Ten wealthy investors who want to become the titans of weed in Ohio have pushed real potheads to the back of the party bus as they work to win voter approval of a proposal to legalize marijuana in the Buckeye State.
Responsible Ohio is one of three groups pushing to get nearly 306,000 petition signatures by July to put their proposals on the November 2015 ballot. This group, led by sports agent James Gould, has put up $36 million— and has hired political professionals who know how to win elections.
Responsible Ohio’s proposal would allow people over the age of 21 to use pot and would legalize medical marijuana for minors with parental consent.
People over the age of 21 would also be able to get a growers license to grow up to four marijuana plants for their personal use. That is one for the potheads.
But what the other groups pushing for legalized pot don’t like is the provision that shows that the wealthy investors in Responsible Ohio want more of a return on their investment than just a good buzz at a decent post-election party.
They want to limit the commercial growth of marijuana to 10 sites owned by the investors who are behind the Responsible Ohio ballot campaign.
Keith Stroup, an attorney with the National Organization for the Reform of Marijuana Laws (NORML), told the Cincinnati Enquirer it is important to remember the Ohio residents who have spent decades fighting to legalize weed.
He doesn’t want them swept aside like so many unwanted seeds and stems.
“These people have invested their lives and taken great risks to get us to where we are today,” he said. “We would like the market to be open to small-and mid-growers, not just the big guys.”
A December 2014 editorial in the Cleveland Plain Dealer said Responsible Ohio’s proposal would create “an anticompetitive constitutional monopoly aimed at enriching a tiny number of landowners” and concluded it “seems like the exact wrong way to go about any conceivable legislation.”
Still, Stroup said if Responsible Ohio is able to get this proposal on the November ballot and the other organizations failed in their endeavors, NORML would probably support it.
This is highly unusual. NORML is never put in this kind of position. But to borrow a business cliche, Responsible Ohio has changed the paradigm of the way marijuana initiatives have been run in other states.
Small- and mid-sized growers, along with people who just like to smoke pot, usually team up with NORML or another national organization like the Marijuana Policy Project to get their proposal on a ballot and hopefully round up enough votes to win.
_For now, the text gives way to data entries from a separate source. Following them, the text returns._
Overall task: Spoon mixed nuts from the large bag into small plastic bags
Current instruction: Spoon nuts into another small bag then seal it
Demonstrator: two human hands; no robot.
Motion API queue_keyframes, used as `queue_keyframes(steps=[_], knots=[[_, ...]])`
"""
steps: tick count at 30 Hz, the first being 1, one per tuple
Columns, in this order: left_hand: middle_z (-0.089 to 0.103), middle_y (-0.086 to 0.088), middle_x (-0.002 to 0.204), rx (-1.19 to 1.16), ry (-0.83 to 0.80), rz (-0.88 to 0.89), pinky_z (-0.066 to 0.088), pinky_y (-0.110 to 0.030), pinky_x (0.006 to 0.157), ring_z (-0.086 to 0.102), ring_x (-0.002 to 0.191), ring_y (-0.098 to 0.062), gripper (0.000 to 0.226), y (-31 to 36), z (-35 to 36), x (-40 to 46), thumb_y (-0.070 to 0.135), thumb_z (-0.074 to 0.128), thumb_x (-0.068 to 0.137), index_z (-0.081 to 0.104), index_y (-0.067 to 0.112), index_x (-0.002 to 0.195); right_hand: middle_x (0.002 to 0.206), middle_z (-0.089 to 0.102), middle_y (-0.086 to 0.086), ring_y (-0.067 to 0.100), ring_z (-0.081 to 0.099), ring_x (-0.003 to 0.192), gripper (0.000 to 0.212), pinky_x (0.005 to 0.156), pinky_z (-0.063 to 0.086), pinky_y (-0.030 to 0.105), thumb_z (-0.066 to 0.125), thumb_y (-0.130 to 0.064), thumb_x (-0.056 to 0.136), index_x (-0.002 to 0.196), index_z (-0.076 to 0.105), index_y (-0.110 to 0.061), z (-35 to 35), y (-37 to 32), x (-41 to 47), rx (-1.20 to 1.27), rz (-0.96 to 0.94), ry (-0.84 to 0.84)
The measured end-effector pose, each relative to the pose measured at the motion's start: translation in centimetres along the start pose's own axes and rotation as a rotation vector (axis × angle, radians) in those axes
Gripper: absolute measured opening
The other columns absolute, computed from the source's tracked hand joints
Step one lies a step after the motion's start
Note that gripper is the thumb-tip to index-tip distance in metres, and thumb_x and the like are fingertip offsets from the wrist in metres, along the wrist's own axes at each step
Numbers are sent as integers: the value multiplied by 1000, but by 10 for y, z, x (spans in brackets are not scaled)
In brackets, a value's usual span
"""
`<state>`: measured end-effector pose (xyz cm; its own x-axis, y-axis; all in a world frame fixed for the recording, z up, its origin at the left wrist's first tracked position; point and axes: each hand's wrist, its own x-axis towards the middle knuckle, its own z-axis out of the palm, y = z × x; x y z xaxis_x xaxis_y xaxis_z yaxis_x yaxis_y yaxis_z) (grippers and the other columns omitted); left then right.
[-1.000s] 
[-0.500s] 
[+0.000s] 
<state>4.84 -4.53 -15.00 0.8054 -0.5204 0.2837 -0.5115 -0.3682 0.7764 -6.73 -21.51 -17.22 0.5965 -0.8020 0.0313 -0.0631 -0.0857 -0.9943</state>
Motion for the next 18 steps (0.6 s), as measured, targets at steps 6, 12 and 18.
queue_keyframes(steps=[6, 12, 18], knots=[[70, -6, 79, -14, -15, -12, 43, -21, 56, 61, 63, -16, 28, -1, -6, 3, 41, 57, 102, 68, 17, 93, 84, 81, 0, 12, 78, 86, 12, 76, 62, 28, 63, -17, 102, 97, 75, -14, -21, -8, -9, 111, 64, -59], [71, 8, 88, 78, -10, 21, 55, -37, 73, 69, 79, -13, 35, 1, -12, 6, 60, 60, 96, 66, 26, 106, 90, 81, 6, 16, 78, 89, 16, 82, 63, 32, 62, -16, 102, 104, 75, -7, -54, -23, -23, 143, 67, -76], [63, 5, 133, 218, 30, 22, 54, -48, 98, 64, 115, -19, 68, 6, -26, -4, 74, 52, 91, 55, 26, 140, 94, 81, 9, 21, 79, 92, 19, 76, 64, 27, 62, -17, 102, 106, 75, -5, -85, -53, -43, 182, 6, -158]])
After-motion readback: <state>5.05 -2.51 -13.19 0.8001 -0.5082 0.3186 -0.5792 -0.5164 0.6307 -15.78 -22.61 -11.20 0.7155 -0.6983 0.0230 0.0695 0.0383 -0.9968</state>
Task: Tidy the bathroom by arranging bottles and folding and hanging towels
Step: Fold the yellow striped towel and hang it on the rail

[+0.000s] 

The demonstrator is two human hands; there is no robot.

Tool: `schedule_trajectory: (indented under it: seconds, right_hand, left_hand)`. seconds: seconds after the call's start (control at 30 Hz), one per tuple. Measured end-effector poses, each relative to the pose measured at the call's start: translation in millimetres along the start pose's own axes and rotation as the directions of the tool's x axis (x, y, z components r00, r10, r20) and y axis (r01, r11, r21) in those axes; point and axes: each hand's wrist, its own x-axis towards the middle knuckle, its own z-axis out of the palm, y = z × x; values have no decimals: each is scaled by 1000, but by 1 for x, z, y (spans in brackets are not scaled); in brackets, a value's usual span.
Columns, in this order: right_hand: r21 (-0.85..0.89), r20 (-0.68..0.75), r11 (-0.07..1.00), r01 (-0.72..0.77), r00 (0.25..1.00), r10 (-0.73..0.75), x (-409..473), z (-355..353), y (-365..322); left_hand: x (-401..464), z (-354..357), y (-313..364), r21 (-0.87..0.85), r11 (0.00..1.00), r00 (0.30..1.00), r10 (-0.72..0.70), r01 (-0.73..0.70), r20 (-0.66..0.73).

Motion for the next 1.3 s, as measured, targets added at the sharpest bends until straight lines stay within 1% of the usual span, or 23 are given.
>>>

In other words, grass-roots organizations, with the accent on grass.
“Grass-roots” is a description that pretty much covers the other two organizations pushing marijuana reform in Ohio. They are circulating petitions in opposition to the Responsible Ohio proposal.
The Ohio Rights Group has petitions on the streets asking for a slot on the ballot for the Ohio Cannabis Rights Amendment. It would allow the medical and “therapeutic” use of cannabis and industrial hemp. People would be allowed to grow what they need in their homes. Commercial sales would be regulated but not limited to just a few growers.
The End Cannabis Prohibition Act is proposed by Responsible Ohioans. It would allow for anyone over the age of 18 to grow up to 24 plants for their personal use. The Ohio Legislature would create a licensing process for commercial growers, who would not be limited to those who put money into the petition campaign.
The End Cannabis Prohibition proposal isn’t on the street yet. Well, it was for a while but it had to be pulled back. Ohio Attorney General Mike DeWine rejected the proposal’s language in March. But Tonya Davis, one of the leaders of Responsible Ohioans, said they are trying again.
Assuming at least one of these proposals to legalize marijuana earns a space on the November ballot, the next challenge will be to sway enough voters to vote “yes.” That might not be easy.
A Quinnipiac University poll released April 6 showed a slim 52-44 percent margin of support in Ohio for the concept of allowing adults to possess small amounts of marijuana for their own use.
Legalizing medical marijuana was supported by a much wider margin, 84-14 percent.
Here’s another problem: The idea that the losers of this petition race will embrace the winner if that victor turns out to be Responsible Ohio is a false assumption.
Neither Davis nor John Pardee, one of the leaders of the Ohio Rights Group, has much good to say about Responsible Ohio.
Pardee told the Cincinnati Enquirer the Responsible Ohio proposal would set a “very dangerous precedent.”
Davis said she can’t stand the idea of allowing only 10 wealthy investors to grow all of Ohio’s marijuana, as proposed in the Responsible Ohio proposition.
“That just drives me nuts. I think it’s just going to create another class of criminal,” she said. “These folks that are coming in know nothing about cannabis. They just have the money.”